In between each of the stories, the editor had written a short (a page and a half, at most) account of "LONDON HAUNTINGS and FAMOUS LONDON MURDERS".  I have not reviewed these, but included precis in appearance position for completeness.


VARIOUS TEMPTATIONS
By William Sansom

Ronald Raikes is wanted for questioning by the police in connection with a series of murders.  Scouting for victim number five, he enters the house of Clara, a rather plain and equally lonely young woman.  

Encountering the girl in her bed, rather than adding her to his tally he, for reasons he himself cannot quite fathom, chooses to ply her with a sanitised version of his life story.  Clara, yearning for any sort of excitement in her drab life, falls for the yarn and agrees to offer Raikes shelter.

Fast forward two weeks and the couple are, rather improbably, planning their wedding.  It is also Raikes' birthday, so Clara dolls herself up for the occasion.  But the sight of the prettified Clara seems to reboot Raikes’ brain back into full throttle mode.

William Sansom’s writing appeared in a number of the early PBoHS collections, but I recall my teenage self not caring for them much.  Too wordy, with too little action, I felt at the time.  Re-reading them now, I can appreciate Sansom’s fine eye for detail and his occasionally evocative descriptive prose.  But still....  

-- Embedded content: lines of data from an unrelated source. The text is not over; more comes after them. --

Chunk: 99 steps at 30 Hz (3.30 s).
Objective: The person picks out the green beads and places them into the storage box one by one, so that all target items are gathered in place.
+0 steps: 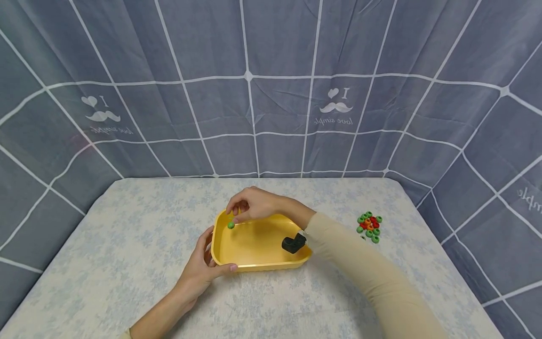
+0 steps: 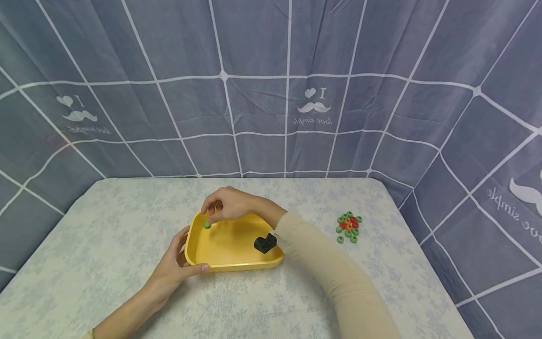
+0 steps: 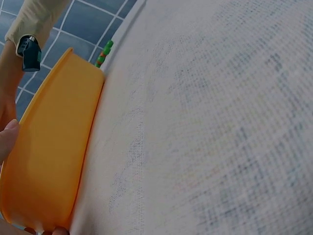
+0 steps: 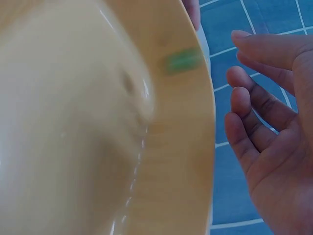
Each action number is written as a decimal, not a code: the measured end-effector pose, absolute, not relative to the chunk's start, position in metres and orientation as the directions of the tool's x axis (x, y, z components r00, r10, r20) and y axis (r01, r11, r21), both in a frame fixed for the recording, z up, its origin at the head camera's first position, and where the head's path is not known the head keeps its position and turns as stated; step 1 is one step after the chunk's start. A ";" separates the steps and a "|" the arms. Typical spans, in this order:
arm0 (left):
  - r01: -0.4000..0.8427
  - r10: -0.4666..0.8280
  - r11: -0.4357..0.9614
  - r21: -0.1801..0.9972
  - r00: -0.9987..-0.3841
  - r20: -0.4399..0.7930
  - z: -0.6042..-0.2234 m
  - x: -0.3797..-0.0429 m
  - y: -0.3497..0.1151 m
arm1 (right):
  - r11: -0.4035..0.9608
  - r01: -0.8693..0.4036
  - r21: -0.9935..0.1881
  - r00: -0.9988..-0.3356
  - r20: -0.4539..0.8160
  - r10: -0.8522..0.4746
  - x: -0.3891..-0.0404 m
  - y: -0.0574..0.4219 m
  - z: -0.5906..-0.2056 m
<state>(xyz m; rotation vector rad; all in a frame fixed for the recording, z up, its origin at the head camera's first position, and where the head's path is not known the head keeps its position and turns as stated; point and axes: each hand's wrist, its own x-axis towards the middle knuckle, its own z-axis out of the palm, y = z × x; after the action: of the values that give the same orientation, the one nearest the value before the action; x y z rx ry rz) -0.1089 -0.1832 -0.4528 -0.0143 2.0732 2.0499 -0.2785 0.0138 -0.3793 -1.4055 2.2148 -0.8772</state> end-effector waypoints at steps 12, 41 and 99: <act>-0.174 0.143 0.040 0.984 -0.974 -0.178 -0.453 -0.110 -0.184 | 0.322 -0.665 -0.674 -0.451 0.019 -0.892 -0.282 0.025 -0.380; -0.177 0.124 0.043 0.983 -0.976 -0.181 -0.452 -0.109 -0.182 | 0.384 -0.629 -0.676 -0.524 0.003 -0.852 -0.284 0.070 -0.386; -0.172 0.109 0.048 0.984 -0.978 -0.177 -0.452 -0.106 -0.180 | 0.501 -0.522 -0.690 -0.680 -0.018 -0.733 -0.270 0.173 -0.387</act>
<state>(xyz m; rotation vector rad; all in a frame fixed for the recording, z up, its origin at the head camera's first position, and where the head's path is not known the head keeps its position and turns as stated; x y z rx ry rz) -0.1060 -0.1802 -0.4520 -0.0658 2.1165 2.0358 -0.2705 0.1725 -0.3867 -1.0540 2.4400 -0.9657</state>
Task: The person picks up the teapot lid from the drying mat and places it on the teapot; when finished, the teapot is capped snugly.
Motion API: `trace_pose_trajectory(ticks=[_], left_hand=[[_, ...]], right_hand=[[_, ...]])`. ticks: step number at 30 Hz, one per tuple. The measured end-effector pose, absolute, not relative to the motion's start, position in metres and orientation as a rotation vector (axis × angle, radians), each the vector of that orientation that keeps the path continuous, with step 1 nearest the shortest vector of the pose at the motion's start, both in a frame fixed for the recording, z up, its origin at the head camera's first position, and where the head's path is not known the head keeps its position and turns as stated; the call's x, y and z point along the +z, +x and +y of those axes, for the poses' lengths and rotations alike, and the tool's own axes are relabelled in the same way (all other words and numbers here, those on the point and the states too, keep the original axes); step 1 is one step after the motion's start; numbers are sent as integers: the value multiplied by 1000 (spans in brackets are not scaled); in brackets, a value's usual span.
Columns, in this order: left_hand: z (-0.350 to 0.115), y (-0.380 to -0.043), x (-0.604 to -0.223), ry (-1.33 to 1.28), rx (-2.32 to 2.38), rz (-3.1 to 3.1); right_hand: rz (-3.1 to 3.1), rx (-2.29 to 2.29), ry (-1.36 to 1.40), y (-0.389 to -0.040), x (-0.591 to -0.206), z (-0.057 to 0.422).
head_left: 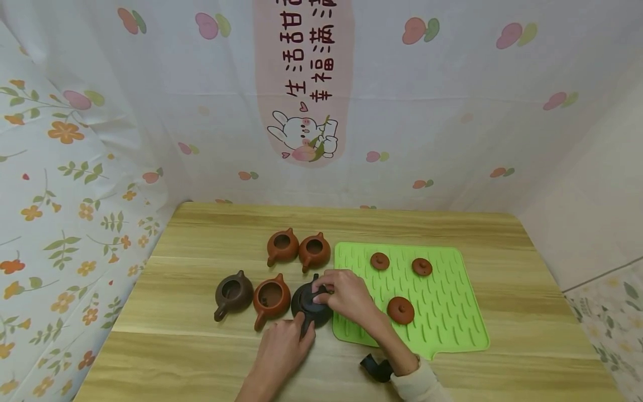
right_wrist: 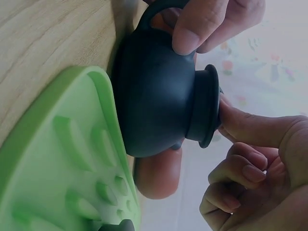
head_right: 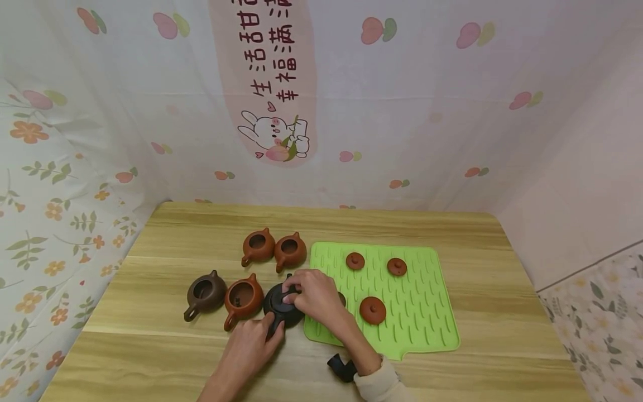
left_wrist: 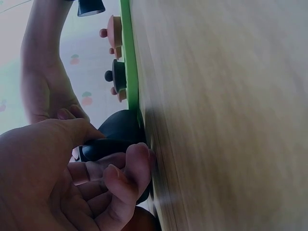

Clara really is an odd individual.  Early in the story, her profession is given as an “invisible seamstress”; Sansom, I think, commenting upon her apparent social anonymity with this neat play on words.  She later ponders that the serial killer at least felt deeply enough for his victims to be compelled to act in the way he did.  This presumably in contrast to the utter indifference she generally engendered in males. 

Even after accepting his marriage proposal, she still harbours suspicions that Raikes may be the murderer, but buries them lest they turn out to be true.  All of which leads to the nagging impression that the dismal outcome to the proceedings was what she had subconsciously desired all along.


St James's Palace

Relates the circumstances of a couple of hauntings recorded in St James Palace.  One sighting had the ghost of the long dead Duchess of Mazarin (one of King Charles II many mistresses) dropping in to let her former friend Madame de Beauclair know they will soon be reunited.

The second has the spirit of Ernest, Duke of Cumberland's valet being seen in his own bed with his throat cut.  The unfortunate chap having been earlier found dead in suspicious circumstances, with not a little suspicion having fallen up the Duke himself as the perpetrator.


CONFESSION
By Algernon Blackwood

A Canadian soldier, O'Neill, is in London being treated for WWI shell-shock.  As part of his recuperation, he is being allowed to travel across central London to visit a young woman for tea.

All is going fine, until he emerges from South Kensington tube station into a London pea-souper.  

This tale which may or may not involve murder, ghosts and a time-slip has a story-line occasionally as impenetrable as any thick London fog.  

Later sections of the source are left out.